Profile and Department: Professor, Laboratory Medicine and Pathobiology, University of Toronto
Lab: Opas' Lab
Cell commitment and differentiation are governed by many factors, some of them extrinsic (e.g., matrix mechanics), others intrinsic (e.g., tissue-specific transcription factors and signalling pathways), many of which depend on Ca-binding proteins. One such protein is calreticulin, the cell biology of which has been the subject of research in the Opas laboratory for some time. Calreticulin is a ubiquitous calcium-binding chaperone of the ER/SR, which affects Ca homeostasis and gene expression, particularly that of steroid-sensitive and adhesion-related genes.

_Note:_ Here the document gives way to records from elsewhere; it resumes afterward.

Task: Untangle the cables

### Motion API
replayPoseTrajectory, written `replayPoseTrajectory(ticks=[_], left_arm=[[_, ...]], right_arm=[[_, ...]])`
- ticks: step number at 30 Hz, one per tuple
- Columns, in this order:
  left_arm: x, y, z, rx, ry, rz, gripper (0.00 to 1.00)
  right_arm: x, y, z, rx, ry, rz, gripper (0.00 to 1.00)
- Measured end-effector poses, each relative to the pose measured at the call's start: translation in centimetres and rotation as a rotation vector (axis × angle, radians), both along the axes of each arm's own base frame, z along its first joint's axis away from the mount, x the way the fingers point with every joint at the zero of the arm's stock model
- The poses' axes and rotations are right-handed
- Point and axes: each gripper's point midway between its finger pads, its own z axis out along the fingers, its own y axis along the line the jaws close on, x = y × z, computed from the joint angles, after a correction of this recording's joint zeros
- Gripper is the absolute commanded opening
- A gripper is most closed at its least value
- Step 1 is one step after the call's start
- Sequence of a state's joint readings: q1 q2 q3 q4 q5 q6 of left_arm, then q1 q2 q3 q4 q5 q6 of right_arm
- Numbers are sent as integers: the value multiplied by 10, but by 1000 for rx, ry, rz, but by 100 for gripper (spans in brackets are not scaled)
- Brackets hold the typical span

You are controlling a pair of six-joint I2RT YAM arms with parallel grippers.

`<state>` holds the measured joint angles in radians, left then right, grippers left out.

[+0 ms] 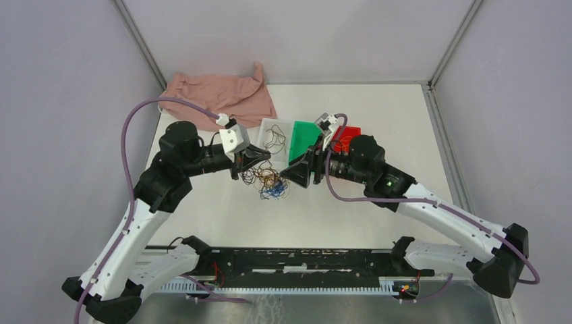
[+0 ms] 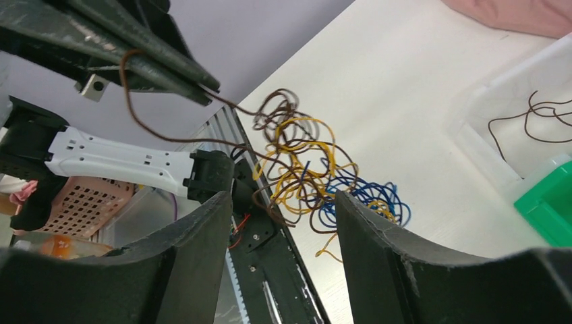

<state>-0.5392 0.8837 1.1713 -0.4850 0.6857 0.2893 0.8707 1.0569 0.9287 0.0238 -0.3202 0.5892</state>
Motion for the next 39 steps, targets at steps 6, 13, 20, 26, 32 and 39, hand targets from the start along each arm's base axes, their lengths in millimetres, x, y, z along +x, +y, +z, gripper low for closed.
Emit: replayPoseTrajectory(ticks=[6, 13, 20, 26, 32, 39], left_arm=[[-2, 0, -1, 2, 0, -9, 3], [-6, 0, -7, 29, -10, -40, 3], [-10, -2, -11, 36, -8, -69, 3], [-11, -4, -23, 51, 12, -95, 3], [-11, -9, -35, 75, 23, -126, 3], [2, -6, -42, 103, 22, -76, 3]], right_arm=[[11, 15, -11, -49, 20, 13, 64], [11, 14, -15, -73, 20, 22, 64], [17, 11, -14, -79, 21, 5, 65], [18, 13, -13, -67, 27, 22, 66], [19, 33, -20, -28, 83, 87, 71], [27, 57, -40, -9, 146, 109, 72]])
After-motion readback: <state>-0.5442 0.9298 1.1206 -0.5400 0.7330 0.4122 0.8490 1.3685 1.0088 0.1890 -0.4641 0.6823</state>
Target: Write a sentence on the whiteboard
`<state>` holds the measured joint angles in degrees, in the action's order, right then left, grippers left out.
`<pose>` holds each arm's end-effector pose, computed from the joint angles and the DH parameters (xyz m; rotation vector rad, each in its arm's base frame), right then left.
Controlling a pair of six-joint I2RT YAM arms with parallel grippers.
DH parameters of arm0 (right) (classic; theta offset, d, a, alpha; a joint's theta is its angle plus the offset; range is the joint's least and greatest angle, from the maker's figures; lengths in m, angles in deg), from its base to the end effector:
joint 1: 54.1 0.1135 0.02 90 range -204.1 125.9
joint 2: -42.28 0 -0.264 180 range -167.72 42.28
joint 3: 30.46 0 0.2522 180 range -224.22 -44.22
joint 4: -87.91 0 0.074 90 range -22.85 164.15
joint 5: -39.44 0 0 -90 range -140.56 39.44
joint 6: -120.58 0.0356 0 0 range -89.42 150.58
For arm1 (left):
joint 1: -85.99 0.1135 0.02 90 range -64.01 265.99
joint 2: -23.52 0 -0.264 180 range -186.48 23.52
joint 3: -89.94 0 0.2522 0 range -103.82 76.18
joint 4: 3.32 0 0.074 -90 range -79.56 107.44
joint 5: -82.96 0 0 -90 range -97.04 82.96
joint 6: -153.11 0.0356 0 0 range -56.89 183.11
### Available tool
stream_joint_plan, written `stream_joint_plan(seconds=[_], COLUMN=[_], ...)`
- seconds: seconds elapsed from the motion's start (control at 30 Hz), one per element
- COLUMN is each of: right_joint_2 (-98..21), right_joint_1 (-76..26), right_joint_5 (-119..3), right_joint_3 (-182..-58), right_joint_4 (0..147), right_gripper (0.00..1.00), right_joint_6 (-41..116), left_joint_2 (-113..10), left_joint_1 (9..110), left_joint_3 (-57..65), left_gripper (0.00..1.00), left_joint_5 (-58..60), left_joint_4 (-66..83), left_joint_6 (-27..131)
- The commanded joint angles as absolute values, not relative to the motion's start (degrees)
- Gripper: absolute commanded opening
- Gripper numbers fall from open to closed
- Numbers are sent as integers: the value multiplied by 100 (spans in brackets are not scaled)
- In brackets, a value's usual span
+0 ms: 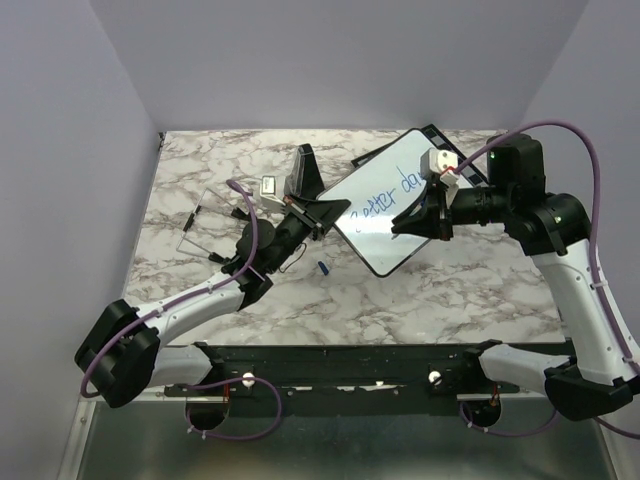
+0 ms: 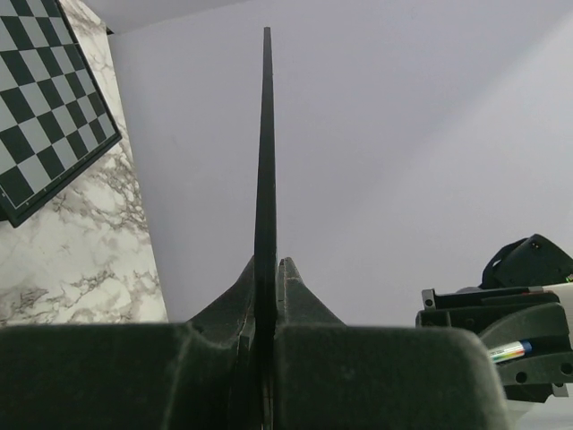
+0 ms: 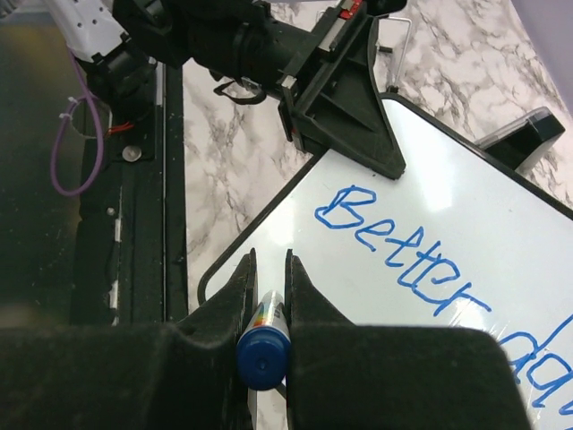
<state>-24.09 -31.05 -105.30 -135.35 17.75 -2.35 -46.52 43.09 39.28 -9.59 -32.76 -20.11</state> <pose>0.1653 0.1019 0.4628 -1.3792 1.4226 0.8902 0.2030 -0.1865 0.2971 -0.6119 1.5391 -1.7442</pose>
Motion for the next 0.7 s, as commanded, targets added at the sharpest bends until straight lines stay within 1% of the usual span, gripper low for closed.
stream_joint_plan(seconds=[0.0, 0.4, 0.5, 0.67], right_joint_2=[-2355, -2373, -2373, -2303], right_joint_1=[-3081, -3072, -3072, -3072], right_joint_5=[-10242, -10128, -10189, -9961], right_joint_3=[-13483, -13457, -13440, -13360], right_joint_4=[2132, 2238, 2220, 2247], right_gripper=[0, 0, 1, 1], right_joint_6=[-159, -273, -265, -344], left_joint_2=[-4653, -4697, -4741, -4802], left_joint_1=[4266, 4274, 4274, 4274], left_joint_3=[3611, 3690, 3698, 3707], left_gripper=[0, 0, 0, 0], left_joint_5=[-898, -713, -467, -353], left_joint_4=[-4167, -4545, -4668, -4774], left_joint_6=[-2302, -2346, -2346, -2355])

Our interest is in the role of calreticulin in determining the output of ES cell differentiation. Calreticulin, either by its role in Ca homeostasis or as a chaperone, modulates actions of tissue-specific transcription factors and signalling pathways that control cell lineage specification. The biomechanical properties of the cell growth niche, by modulating cell adhesiveness, shape, and cytoarchitecture, influence the resultant phenotype of ES cells. Cell adhesion and shape are also modulated by calreticulin. Thus, both cell shape and signalling pathways are affected by calreticulin expression level. Consequently, we postulate that the cell fate choice may be controlled by the combinatorial action of calreticulin level of expression and biomechanics of the substratum. Thus our research might be referred to as cytomechanics of differentiation.